There is a high demand for amylase because of the low price and abundance of the starch feedstock from which bio-ethanol, food and chemicals can be produced. However, the cost and efficiency of amylase cocktails remain a significant bottleneck to the availability of amylase to meet the high industrial demand to sustain the economically competitive production processes. The method employed in enzyme production is largely responsible for the high cost of the enzymes. There is a dare need to produce low cost and efficient α-amylase. The use of agricultural waste is a good approach to producing low-cost amylase. α-Amylase was produced by Aspergillus sydowii IMI 502692 using Solid State Fermentation of cassava root fibre (5 g) buffered with (% w/v): CaCl2.2H2O, 0.05 g; (NH4)2SO4, 1 g; KH2PO4, 0.3 g; MgSO4.7H2O, 0.05 g; cow blood meal, 0.3 g; Tween 20, 0.5% (v/v), 5 mM Mn2+ and 100 ml deionized water. Time-course of α-amylase production by A. sydowii IMI 502692 revealed a single peak of α-amylase activity (1.327U ml-1) and biomass production (0.327 g) at day 2 with a corresponding culture pH of 3.620. Supernatant fluid, 125 ml 20 mM phosphate buffer extract, from the culture, was concentrated by dialysis (4.5 by 50 cm bag) against changes of 5M sucrose solution until 5.6 folds concentrations were achieved. The dialysate partially purified through ion-exchange chromatography on DEAE Sepharose and gel filtration on Sephadex G-200 shows a single protein band with the amylolytic activity which gave 4.38% retention of overall activity with 3.16 folds purification. There was a 3.45 folds recovery of dialysate with 2.79% yield relative to the total activity.

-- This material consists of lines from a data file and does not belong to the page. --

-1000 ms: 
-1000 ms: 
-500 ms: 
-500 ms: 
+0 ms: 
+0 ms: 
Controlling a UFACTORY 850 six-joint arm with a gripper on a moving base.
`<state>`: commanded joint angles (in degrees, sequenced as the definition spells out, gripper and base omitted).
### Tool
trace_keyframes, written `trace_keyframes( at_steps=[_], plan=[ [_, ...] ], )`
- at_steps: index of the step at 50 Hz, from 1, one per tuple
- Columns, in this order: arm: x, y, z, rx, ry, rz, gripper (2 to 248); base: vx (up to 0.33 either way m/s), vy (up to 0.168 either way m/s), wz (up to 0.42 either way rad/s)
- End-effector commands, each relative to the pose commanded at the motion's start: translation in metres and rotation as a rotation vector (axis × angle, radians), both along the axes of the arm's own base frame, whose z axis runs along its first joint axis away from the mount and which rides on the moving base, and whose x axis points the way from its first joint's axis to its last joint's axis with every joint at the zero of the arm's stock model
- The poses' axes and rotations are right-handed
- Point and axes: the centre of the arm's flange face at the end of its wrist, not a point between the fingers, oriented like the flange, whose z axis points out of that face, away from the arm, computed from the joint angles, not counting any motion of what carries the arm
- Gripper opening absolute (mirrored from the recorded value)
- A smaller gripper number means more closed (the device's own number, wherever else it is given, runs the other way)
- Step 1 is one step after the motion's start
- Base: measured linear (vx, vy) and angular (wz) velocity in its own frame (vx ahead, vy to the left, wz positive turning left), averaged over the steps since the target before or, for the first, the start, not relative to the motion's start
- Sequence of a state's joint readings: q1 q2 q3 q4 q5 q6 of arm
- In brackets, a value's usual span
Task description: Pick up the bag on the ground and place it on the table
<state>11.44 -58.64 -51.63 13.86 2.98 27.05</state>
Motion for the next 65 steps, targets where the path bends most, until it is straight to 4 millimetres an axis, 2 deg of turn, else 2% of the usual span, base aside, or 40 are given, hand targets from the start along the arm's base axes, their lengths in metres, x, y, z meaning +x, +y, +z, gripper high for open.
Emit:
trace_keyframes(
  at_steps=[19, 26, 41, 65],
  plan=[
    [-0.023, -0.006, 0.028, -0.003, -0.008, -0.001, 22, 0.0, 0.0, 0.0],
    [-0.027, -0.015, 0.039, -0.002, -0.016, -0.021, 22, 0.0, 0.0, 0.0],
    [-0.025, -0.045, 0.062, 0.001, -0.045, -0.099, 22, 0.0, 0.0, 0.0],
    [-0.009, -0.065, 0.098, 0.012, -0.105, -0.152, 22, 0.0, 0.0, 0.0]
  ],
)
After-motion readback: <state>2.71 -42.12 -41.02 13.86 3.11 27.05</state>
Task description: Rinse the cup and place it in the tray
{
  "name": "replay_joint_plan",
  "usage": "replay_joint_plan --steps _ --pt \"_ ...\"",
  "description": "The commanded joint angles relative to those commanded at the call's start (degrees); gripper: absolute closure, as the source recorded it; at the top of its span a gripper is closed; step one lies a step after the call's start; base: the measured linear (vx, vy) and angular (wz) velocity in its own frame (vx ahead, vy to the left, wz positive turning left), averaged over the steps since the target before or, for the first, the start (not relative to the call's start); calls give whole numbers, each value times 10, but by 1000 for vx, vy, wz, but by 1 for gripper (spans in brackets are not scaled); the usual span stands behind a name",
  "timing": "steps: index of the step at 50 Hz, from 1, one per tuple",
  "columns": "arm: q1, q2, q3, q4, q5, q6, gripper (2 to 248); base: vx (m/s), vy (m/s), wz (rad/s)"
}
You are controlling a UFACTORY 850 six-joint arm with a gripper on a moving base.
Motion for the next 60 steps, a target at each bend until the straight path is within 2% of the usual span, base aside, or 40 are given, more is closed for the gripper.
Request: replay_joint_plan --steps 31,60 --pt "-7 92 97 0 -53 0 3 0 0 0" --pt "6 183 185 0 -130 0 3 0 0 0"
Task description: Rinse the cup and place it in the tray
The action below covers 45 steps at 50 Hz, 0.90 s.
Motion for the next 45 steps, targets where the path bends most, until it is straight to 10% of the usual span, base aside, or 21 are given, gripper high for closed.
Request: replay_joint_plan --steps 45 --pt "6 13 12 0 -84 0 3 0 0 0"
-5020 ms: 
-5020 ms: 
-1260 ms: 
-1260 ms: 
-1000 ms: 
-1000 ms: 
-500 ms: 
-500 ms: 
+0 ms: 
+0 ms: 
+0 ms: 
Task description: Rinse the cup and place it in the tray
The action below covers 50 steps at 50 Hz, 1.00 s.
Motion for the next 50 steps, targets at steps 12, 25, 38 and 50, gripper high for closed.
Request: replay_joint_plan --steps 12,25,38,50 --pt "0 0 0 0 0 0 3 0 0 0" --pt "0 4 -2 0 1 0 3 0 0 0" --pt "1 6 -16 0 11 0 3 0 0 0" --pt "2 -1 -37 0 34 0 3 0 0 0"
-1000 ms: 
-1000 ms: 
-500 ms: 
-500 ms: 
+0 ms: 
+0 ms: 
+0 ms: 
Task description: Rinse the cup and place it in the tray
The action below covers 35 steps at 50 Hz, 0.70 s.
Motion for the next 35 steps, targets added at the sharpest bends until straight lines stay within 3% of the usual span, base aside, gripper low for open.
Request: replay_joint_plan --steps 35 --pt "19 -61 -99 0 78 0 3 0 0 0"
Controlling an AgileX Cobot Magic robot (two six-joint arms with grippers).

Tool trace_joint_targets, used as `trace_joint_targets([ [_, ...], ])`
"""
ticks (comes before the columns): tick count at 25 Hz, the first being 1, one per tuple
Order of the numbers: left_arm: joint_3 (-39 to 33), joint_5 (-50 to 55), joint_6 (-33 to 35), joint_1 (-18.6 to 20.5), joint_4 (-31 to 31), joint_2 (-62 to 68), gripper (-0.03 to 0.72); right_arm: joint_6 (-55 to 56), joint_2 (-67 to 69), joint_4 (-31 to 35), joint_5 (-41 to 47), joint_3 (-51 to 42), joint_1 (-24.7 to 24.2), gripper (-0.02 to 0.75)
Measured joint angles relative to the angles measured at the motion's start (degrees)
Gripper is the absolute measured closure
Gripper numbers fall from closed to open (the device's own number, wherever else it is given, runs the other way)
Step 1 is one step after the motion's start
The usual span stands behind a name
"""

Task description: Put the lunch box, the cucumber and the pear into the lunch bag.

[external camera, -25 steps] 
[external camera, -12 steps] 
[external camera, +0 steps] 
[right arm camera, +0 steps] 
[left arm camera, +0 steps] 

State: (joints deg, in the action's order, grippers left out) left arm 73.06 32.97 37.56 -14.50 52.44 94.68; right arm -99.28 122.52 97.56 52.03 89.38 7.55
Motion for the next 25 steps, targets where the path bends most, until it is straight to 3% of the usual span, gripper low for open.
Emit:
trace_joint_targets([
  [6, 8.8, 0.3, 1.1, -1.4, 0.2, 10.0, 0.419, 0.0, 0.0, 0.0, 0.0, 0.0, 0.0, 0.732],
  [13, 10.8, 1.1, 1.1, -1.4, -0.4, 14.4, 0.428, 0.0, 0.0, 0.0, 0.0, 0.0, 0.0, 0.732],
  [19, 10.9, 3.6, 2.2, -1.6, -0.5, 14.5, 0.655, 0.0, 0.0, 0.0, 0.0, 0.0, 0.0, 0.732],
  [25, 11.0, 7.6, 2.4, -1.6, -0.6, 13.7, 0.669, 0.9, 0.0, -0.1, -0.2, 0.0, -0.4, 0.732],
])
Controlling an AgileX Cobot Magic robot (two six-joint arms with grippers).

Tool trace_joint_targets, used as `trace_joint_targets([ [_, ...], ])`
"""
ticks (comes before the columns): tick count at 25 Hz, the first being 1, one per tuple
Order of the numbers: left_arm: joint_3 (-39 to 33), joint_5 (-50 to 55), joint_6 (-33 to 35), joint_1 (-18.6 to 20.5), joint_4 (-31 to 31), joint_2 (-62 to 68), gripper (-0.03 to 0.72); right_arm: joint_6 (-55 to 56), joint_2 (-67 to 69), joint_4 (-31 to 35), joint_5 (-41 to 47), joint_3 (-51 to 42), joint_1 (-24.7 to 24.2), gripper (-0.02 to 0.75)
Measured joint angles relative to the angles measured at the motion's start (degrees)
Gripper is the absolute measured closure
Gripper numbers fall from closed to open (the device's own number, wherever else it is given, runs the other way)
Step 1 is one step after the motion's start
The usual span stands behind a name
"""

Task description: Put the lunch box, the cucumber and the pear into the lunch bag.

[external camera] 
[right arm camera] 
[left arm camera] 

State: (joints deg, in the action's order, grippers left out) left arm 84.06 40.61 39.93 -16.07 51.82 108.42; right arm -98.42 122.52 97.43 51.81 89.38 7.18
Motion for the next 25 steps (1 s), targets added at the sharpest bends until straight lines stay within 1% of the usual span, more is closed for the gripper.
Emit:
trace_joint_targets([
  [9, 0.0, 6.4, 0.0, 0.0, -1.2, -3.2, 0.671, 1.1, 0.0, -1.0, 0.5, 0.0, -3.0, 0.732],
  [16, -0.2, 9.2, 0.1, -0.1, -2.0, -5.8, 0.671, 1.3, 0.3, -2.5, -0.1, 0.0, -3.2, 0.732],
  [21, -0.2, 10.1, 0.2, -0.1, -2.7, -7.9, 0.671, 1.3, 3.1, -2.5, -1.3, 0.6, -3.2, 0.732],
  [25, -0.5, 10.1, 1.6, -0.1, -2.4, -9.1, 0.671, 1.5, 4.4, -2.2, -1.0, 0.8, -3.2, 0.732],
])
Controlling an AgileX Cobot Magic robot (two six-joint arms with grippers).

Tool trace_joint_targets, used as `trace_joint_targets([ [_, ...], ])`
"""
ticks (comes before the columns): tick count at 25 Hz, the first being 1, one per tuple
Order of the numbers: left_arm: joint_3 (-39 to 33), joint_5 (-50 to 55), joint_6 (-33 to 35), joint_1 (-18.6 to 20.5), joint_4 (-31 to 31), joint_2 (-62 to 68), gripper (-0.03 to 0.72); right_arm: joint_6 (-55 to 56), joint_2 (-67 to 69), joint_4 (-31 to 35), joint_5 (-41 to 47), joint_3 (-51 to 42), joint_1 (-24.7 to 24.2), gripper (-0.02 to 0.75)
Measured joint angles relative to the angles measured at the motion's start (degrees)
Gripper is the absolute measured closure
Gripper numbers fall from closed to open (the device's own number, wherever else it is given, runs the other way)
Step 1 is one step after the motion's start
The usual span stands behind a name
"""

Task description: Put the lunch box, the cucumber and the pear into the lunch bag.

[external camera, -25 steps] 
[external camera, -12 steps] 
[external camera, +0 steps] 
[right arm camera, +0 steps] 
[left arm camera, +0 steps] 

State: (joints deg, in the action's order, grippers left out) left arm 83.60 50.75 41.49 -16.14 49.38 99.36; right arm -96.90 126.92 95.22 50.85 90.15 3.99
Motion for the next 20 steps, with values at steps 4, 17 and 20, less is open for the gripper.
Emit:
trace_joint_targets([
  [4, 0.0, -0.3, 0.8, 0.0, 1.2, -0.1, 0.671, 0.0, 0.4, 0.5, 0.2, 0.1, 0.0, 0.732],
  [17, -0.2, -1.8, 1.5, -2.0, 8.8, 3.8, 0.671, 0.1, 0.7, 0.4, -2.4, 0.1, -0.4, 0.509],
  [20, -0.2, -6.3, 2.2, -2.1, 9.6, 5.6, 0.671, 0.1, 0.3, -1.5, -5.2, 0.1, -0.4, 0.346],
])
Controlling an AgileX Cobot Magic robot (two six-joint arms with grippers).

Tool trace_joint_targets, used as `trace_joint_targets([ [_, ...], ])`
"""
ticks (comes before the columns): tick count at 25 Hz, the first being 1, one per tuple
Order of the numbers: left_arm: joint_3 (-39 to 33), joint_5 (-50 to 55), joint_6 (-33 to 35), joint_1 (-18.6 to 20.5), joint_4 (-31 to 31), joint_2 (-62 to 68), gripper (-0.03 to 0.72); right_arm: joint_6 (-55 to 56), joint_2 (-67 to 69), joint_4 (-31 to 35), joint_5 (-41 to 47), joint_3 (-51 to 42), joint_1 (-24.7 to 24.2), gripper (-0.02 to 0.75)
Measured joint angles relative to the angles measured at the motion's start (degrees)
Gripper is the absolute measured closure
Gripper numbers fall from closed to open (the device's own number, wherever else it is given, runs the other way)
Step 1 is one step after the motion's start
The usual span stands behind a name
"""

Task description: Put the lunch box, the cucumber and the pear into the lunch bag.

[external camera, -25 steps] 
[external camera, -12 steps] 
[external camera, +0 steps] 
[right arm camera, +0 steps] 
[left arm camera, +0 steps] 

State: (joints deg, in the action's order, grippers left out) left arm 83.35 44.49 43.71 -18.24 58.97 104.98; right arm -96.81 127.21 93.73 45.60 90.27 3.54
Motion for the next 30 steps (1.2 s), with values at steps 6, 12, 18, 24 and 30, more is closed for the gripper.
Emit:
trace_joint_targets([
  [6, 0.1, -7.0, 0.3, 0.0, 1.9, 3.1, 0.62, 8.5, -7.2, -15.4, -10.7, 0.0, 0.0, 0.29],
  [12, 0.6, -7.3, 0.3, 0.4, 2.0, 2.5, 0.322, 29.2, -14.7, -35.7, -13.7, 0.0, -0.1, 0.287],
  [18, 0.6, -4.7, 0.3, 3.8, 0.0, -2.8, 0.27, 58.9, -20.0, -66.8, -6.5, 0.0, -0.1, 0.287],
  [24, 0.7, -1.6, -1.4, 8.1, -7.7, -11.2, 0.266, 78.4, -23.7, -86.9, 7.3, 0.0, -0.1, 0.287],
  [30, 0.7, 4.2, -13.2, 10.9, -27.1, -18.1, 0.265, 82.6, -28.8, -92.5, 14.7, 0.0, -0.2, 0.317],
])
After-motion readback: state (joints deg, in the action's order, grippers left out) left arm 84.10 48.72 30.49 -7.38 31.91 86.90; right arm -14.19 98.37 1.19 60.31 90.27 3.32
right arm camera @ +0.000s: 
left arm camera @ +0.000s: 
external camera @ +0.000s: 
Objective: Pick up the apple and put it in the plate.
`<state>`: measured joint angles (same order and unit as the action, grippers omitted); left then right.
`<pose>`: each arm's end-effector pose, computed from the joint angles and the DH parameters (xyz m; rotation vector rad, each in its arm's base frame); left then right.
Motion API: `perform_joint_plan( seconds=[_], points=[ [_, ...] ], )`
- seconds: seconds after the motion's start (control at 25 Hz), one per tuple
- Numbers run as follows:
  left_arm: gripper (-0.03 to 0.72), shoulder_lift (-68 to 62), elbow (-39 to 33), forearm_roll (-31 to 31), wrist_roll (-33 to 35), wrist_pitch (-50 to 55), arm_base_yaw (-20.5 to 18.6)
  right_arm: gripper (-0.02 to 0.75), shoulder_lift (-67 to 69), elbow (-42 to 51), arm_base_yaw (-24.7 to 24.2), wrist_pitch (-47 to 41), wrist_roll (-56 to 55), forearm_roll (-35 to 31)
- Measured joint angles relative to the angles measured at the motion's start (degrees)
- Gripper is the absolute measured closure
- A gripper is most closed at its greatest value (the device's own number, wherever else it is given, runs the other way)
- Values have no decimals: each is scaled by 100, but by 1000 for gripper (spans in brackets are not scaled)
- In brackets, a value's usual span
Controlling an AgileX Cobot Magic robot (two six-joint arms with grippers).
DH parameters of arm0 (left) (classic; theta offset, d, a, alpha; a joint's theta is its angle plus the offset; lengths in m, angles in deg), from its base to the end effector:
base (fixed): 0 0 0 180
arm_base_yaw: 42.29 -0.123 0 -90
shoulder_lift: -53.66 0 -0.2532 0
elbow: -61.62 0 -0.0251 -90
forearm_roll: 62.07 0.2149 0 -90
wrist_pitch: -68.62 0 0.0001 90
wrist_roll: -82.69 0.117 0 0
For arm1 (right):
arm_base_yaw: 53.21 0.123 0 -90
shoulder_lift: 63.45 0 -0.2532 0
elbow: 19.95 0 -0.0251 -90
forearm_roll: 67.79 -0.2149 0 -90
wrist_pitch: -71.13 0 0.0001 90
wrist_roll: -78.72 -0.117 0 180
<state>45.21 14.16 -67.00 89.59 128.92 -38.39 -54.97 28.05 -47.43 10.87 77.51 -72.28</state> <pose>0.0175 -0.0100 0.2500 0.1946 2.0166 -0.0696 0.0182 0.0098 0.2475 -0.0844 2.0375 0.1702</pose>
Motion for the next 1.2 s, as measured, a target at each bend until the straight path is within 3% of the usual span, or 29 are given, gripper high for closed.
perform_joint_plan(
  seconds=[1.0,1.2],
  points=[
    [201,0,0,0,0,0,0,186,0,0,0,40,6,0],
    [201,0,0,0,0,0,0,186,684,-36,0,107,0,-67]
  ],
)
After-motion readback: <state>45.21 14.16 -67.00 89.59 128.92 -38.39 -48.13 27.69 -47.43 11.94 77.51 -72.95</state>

Optimal activity and stability retained 100% of the original activity for 1 h and also retained above 47% activity at 61ºC for 1 h. α-Amylase optimal pH activity was at 6.0 and stable at pH 3 to 7 for 1 h with more than 70% activity retention. Sr2+, Fe2+, Mn2+ and Ni2+ inhibited the activity of α-amylase from A. sydowii IMI 502690 while Cu2+, Zn2+ and Ca2+ induced its activity.